7 Ways to Improve the Site-wide Crawl Frequency of Your Site
You might always have wanted Google to index your new blog posts the second they’re live, but it doesn’t simply happen. While expecting googlebot to permanently reside on your site is a bit unrealistic in nature, you can still make use of various ethical ways that’d make googlebot come back to your site often, and not only that, also get the new pages on your site indexed quickly, even if you’re not the New York Times or Mashable.
So, without further adieu, here are some ways you can improve the site-wide frequency of crawling of your site:
1. Share Your New Contents on Google+
A lot of people have been telling me that they’ve managed to get new pages indexed pretty quickly, even if they’re from fairly unpopular sites, by just sharing them on their Google+ profiles.
The theory is actually interesting. It says that as Google+ is a platform directly owned and operated by Google themselves, they can access recently posted data on the platform better and faster than any other social networking or bookmark sites. So, it suggests that they actually use data from Google+ to find newly posted contents on the web faster.
2. Maintain A Regular Posting Frequency
Studies suggest that googlebot actually crawls sites based on their activity trends. So, for a website that gets updated 100 times a day, googlebot will make sure to crawl that more often than a site that gets updated only once per day or once per week.

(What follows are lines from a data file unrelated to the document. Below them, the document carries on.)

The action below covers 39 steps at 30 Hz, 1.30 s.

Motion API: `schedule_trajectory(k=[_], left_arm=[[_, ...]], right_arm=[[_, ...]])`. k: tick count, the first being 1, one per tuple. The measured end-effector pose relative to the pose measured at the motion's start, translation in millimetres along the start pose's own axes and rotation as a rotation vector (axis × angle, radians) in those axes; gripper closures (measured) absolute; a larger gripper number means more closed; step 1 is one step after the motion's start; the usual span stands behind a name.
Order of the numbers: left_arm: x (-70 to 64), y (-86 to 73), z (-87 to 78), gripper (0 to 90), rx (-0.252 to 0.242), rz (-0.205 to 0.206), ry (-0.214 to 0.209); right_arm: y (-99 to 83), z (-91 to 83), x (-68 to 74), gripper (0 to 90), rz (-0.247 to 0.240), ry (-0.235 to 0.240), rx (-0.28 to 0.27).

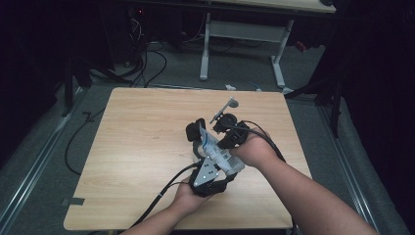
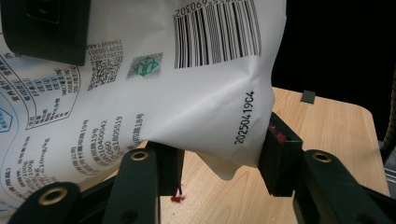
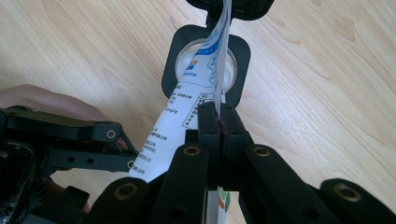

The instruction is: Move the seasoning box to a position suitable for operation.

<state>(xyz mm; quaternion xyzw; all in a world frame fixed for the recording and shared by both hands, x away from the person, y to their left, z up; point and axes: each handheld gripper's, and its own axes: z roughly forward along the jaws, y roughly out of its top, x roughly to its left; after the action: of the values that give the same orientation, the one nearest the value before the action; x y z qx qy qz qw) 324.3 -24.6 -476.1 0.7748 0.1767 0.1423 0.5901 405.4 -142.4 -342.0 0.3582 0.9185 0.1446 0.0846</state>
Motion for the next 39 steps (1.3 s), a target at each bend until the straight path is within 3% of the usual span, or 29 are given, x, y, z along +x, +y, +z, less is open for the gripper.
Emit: schedule_trajectory(k=[39], left_arm=[[1.1, 0.5, -0.6, 57.0, -0.005, 0.005, 0.0]], right_arm=[[3.3, 0.6, -0.4, 89.7, -0.012, -0.002, 0.008]])
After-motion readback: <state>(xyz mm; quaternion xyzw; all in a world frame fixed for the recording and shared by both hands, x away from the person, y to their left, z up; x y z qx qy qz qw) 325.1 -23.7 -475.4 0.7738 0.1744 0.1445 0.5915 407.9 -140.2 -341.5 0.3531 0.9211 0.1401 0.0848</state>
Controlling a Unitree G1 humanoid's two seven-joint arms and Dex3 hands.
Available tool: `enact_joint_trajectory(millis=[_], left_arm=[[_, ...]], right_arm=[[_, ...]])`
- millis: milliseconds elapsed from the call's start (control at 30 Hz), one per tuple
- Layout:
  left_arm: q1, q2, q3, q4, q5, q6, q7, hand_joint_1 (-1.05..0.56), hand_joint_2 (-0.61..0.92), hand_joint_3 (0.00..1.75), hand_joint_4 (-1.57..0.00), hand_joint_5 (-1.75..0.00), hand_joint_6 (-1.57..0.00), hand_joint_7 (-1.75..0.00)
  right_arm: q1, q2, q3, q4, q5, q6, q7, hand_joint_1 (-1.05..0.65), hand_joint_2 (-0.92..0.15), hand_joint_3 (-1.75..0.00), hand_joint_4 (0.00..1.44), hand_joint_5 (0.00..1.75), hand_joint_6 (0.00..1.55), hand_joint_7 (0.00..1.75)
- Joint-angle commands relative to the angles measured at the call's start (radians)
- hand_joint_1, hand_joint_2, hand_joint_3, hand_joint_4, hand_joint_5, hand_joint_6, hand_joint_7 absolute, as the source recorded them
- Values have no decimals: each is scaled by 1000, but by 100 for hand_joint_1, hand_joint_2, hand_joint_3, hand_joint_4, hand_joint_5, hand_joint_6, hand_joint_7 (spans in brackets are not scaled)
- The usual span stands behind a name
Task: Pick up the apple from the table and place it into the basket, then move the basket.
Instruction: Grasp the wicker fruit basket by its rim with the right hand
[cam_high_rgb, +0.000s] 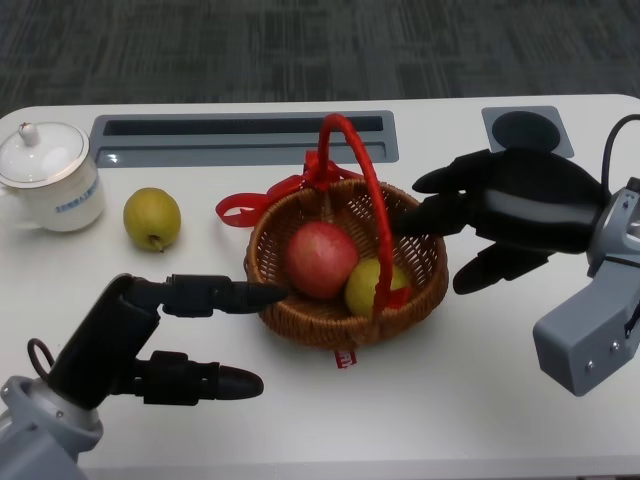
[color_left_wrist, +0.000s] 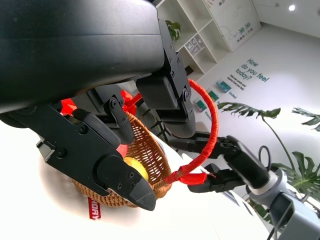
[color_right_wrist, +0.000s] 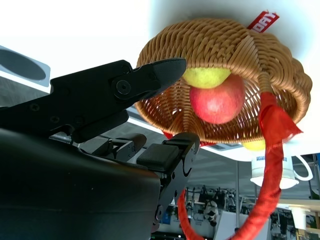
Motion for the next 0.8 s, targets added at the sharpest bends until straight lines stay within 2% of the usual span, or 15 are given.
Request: enact_joint_trajectory(millis=[33, 133, 167, 233, 400, 533, 800], left_arm=[[-20, 6, 7, 35, 12, 4, 8, -36, 58, 0, -108, -2, -96, -1], [-128, -7, 7, 317, 60, -60, 47, -55, 70, 2, -102, -3, -89, -2], [-144, -9, 9, 362, 66, -86, 51, -64, 75, 3, -99, -3, -87, -2], [-153, -9, 11, 388, 68, -126, 51, -72, 78, 2, -99, -4, -87, -2], [-134, -7, 14, 346, 64, -158, 49, -77, 78, 0, -100, -5, -89, -2], [-94, -9, 14, 258, 47, -128, 41, -71, 74, 0, -101, -4, -91, -2], [-15, 3, 20, 83, 36, -62, 35, -59, 69, 0, -104, -5, -94, -2]], right_arm=[[23, -27, -28, -38, 29, -1, 19, -62, -85, 0, 53, 1, 62, 1], [29, -31, -31, -49, 25, 4, 19, -63, -85, 0, 54, 1, 63, 1], [30, -31, -29, -50, 21, 3, 19, -63, -86, 0, 53, 1, 63, 1], [32, -24, -19, -44, 12, -3, 14, -63, -86, -1, 53, 0, 63, 1], [42, 12, 11, -18, -11, -3, 12, -65, -88, -1, 53, 1, 66, 1], [29, 48, 55, 32, -48, 8, 17, -63, -88, -1, 53, 0, 64, 0], [-8, 122, 145, 161, -152, 43, -102, -65, -87, 0, 57, 1, 60, 0]])
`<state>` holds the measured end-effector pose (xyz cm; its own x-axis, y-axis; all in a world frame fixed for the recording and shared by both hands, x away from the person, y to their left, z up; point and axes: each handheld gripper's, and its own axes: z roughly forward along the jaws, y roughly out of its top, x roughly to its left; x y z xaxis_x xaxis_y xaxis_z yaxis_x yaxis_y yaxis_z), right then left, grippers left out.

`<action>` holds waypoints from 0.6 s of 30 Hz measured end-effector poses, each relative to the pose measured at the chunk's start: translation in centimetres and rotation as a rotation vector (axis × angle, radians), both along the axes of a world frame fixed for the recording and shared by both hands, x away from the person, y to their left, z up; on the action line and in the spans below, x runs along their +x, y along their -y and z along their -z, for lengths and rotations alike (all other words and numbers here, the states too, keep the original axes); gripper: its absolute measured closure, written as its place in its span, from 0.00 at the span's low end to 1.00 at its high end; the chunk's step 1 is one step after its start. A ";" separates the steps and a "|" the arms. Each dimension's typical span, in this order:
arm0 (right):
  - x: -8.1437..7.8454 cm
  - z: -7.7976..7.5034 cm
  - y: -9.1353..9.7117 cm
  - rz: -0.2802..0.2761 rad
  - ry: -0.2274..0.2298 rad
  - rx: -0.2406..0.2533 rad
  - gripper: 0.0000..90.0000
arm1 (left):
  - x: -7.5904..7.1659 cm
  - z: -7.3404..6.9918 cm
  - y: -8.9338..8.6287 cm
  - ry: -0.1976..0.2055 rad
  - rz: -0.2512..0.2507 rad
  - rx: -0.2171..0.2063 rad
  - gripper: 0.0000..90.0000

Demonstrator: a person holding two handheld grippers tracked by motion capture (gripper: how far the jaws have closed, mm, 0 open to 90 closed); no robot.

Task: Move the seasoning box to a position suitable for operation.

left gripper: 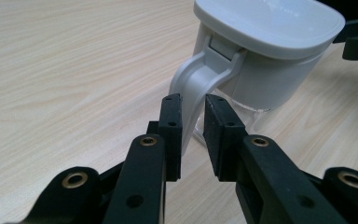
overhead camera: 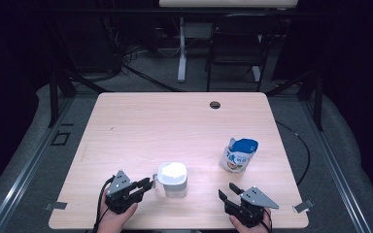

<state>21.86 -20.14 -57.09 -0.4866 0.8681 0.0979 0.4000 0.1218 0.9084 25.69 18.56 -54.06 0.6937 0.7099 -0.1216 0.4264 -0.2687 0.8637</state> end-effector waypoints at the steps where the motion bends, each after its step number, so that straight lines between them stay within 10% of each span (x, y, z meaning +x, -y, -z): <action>1: 0.0 0.0 -0.1 -0.005 0.002 0.008 0.56 | 0.0 -0.2 -0.1 0.005 -0.001 -0.005 0.86; 18: 0.7 -0.6 -1.4 -0.075 0.026 -0.041 0.60 | 1.3 -1.4 -0.6 -0.015 -0.010 -0.013 0.78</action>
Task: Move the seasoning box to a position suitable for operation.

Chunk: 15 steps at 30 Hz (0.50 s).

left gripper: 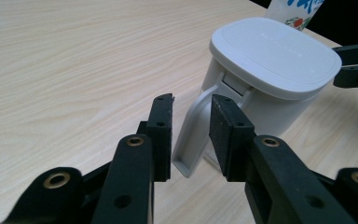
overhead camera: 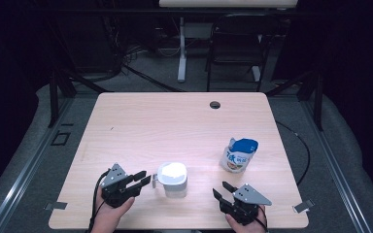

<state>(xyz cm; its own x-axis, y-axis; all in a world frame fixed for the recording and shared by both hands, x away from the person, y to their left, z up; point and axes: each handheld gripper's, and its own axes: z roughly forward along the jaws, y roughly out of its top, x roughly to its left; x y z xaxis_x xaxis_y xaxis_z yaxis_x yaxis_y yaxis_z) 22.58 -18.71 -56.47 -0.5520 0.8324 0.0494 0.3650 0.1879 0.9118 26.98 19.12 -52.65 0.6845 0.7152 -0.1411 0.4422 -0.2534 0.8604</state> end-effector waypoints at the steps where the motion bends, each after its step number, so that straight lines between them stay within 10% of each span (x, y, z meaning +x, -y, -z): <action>1: 0.1 -0.1 -0.1 0.002 0.001 0.001 0.59 | 0.0 -0.1 0.0 -0.004 -0.001 0.000 0.78; 15: 1.0 -1.1 -1.0 -0.017 -0.016 -0.023 0.68 | 1.1 -2.2 0.9 -0.006 0.038 0.046 0.84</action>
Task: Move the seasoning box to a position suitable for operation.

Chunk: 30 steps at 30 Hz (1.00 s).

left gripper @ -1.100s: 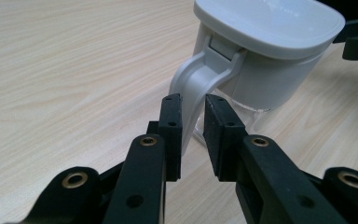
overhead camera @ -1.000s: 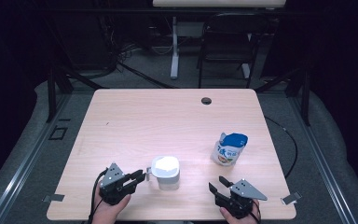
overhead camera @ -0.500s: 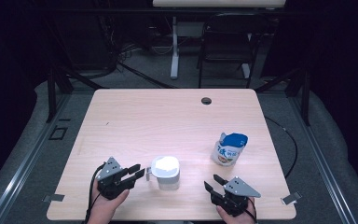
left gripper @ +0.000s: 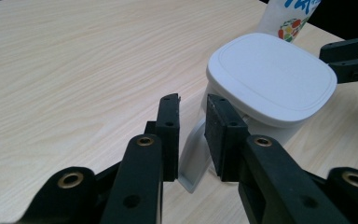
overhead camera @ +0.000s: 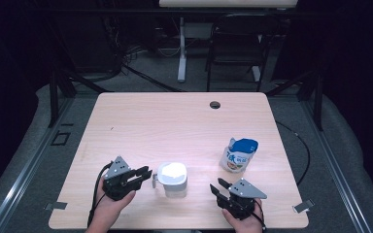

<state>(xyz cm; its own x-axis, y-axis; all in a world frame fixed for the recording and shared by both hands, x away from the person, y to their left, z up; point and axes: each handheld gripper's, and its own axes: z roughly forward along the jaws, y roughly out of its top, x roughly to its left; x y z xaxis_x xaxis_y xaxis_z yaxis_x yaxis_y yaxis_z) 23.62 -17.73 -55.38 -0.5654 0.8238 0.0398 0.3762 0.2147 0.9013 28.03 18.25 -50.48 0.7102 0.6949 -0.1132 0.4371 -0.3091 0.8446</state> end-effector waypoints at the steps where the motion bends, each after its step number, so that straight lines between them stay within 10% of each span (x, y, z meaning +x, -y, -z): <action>1: 0.0 0.0 -0.1 0.001 -0.002 0.001 0.70 | 0.0 -0.1 0.1 0.002 0.003 0.007 0.85; 30: 1.4 -2.1 -2.5 -0.082 -0.004 -0.065 1.00 | 0.6 -2.2 2.2 0.009 0.076 0.038 1.00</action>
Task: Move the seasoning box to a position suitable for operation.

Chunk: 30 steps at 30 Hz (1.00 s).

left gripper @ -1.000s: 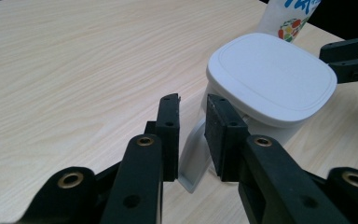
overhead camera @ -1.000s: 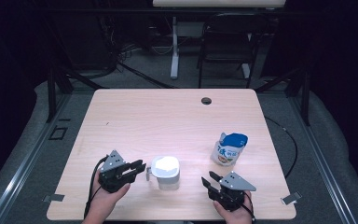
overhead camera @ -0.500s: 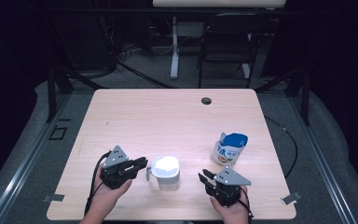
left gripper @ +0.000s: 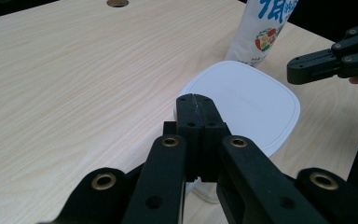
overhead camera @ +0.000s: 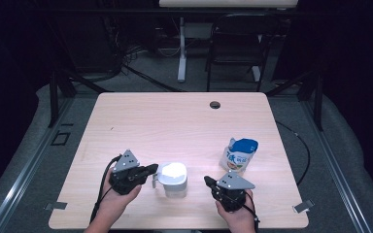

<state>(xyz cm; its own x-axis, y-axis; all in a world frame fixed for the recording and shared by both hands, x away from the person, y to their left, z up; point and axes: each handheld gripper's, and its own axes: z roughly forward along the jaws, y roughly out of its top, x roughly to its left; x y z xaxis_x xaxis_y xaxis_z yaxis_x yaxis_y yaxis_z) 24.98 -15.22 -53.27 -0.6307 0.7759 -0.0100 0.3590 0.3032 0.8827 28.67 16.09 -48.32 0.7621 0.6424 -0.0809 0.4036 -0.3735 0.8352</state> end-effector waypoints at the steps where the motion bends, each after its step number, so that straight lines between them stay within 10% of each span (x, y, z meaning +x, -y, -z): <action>1: 0.0 0.0 -0.1 -0.004 0.000 0.000 1.00 | 0.0 0.0 0.1 0.000 0.001 -0.002 1.00; 30: 0.3 -0.2 -0.5 -0.020 0.002 0.006 1.00 | 0.1 0.3 1.1 -0.001 0.002 0.042 1.00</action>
<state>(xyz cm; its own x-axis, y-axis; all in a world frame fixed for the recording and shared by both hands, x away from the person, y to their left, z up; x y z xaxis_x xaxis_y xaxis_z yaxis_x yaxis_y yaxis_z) 25.30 -14.69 -53.05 -0.6457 0.7635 -0.0069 0.3513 0.3050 0.8852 28.77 15.03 -48.62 0.7633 0.6438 -0.0547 0.4036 -0.4089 0.8185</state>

Maybe, Google’s advanced machine-learning mechanisms play some role here, and they actually learn the behaviours of websites and then act on them (crawl them) based on that.
I’ve actually tested this theory on many of my sites, multiple times in the past. Even small changes like switching from a weekly to a bi-weekly posting schedule resulted in increased crawl rates.
3. Make Your Site More ‘Crawlable’
What I mean by this, is fix crawl errors, make your website faster, optimize various performance areas of your site, and everything else that you can possibly think of to make the crawling ‘job’ easier for search engine spiders.
Noticing tons of server and DNS errors in Google Webmaster Tools? Now might be a good time to switch servers. On the other hand, if you see a bunch of 404 errors, you should focus on actually fixing them.
The main thing is to encourage googlebot to crawl your site more often.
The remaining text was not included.